Saturday, March 29, 2008

Don't Bother Arguing with the Students

About 3/4 of the way through my first year of teaching, it occurred to me that it would be nice to have made a list of all of the things I had learned in my first year of teaching so I could look back and reflect.  By the time I had decided that I ought to make such a list, I had forgotten so much of what I had learned that making a list would be pointless.

That isn't to say that I unlearned any of those things that I had forgotten, just that I had forgotten what they were.  Sound strange?  Let's see you sit down and make a list of everything you know.  Odds are, you'd have a hard time listing them all.  Does that mean you don't know anything?  Certainly not.  

On that occasion in 1996 when I decided I ought to make a list, the thing that I decided I would like to write down is: "Don't argue with the students."  I sometimes have to remind my self of this when I am teaching.

I know I am not the only instructor temped to argue with my pupils.  I have seen colleagues do it.  I have heard colleagues complain about it of themselves.   Has it ever happened to you?  Imagine this seen:

Teacher: Joe, please stop talking.

Joe: I wasn't talking.

Teacher: Yes, you were.  You turned to Mike and were telling him....

Joe: No I wasn't

...

No good can come of this.  You can't win the argument.  It would be clear to any outside observer that you were right, but the students isn't going to change there story.  Does Joe really believe that he wasn't talking?  Who knows?  Perhaps he knows he's wrong but believes that if he repeats the untruth "I wasn't talking" enough times that it will become true.  Perhaps he is hoping that by engaging you in an argument he can make himself the center of attention for just a while longer.

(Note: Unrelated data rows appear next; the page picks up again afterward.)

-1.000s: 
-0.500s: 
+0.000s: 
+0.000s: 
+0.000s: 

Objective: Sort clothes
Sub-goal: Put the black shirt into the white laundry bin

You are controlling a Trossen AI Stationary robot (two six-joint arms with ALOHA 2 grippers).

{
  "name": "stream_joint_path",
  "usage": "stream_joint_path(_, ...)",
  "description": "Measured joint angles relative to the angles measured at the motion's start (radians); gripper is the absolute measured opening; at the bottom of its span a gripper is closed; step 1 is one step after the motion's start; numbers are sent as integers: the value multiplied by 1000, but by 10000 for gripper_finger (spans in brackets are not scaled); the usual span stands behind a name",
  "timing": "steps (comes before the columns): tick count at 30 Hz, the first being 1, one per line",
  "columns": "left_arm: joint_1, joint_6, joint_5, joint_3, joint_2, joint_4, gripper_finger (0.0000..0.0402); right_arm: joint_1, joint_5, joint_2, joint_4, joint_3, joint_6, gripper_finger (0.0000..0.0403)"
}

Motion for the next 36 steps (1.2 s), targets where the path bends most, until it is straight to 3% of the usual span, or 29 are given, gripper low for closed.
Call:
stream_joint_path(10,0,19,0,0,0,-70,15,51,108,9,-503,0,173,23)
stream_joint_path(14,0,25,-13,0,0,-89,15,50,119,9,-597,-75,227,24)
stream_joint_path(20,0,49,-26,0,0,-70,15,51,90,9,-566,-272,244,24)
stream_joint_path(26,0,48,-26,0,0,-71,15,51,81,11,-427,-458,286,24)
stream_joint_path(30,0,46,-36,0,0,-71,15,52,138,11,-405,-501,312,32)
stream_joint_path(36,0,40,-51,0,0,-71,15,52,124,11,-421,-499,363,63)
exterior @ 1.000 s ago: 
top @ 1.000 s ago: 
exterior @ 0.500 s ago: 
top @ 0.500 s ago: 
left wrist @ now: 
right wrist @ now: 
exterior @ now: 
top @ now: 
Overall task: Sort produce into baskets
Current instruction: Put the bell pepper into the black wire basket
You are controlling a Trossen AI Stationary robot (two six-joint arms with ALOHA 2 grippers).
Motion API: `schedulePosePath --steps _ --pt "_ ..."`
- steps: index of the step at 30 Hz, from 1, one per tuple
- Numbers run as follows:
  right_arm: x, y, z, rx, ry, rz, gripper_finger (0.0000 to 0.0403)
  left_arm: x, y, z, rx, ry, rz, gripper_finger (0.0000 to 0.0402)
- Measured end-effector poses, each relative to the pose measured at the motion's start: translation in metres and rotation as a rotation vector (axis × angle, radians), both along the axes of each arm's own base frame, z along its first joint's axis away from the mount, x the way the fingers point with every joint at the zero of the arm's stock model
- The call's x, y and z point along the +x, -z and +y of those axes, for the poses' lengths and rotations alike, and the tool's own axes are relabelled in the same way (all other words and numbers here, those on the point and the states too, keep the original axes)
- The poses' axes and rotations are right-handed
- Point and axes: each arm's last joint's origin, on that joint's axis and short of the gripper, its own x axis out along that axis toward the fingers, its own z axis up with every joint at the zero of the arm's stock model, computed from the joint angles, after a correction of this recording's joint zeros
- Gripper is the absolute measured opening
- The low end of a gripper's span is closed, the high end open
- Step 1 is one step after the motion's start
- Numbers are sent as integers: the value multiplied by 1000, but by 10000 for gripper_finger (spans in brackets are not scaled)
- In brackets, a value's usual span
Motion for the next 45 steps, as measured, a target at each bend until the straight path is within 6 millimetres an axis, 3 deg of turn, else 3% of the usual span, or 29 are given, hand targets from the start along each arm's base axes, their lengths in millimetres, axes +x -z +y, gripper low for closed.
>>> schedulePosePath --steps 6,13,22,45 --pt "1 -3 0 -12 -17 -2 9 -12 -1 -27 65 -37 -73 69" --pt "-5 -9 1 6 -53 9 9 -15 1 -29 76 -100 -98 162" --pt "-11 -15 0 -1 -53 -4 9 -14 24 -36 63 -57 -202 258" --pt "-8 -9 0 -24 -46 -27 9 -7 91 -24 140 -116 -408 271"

Is there ever a good time to argue with a student?

Perhaps.  Sometimes I will debate a student in some sort of Socratic dialogue to guide them toward a correct answer.  But this is a more reasoned debate than the mere repeated contradiction that students so often pass off for argument.

Try this:

Teacher: "joe, stop talking"

Joe: "I wasn't talking."

Teacher: gives the next instruction and moves on.

Deprive Joe of the attention he craves.  You told him what needs to happen and moved on.

I never did start that list of things that I've learned in my years of teaching, but occasionally I'll share those ideas here.  What have you learned lately?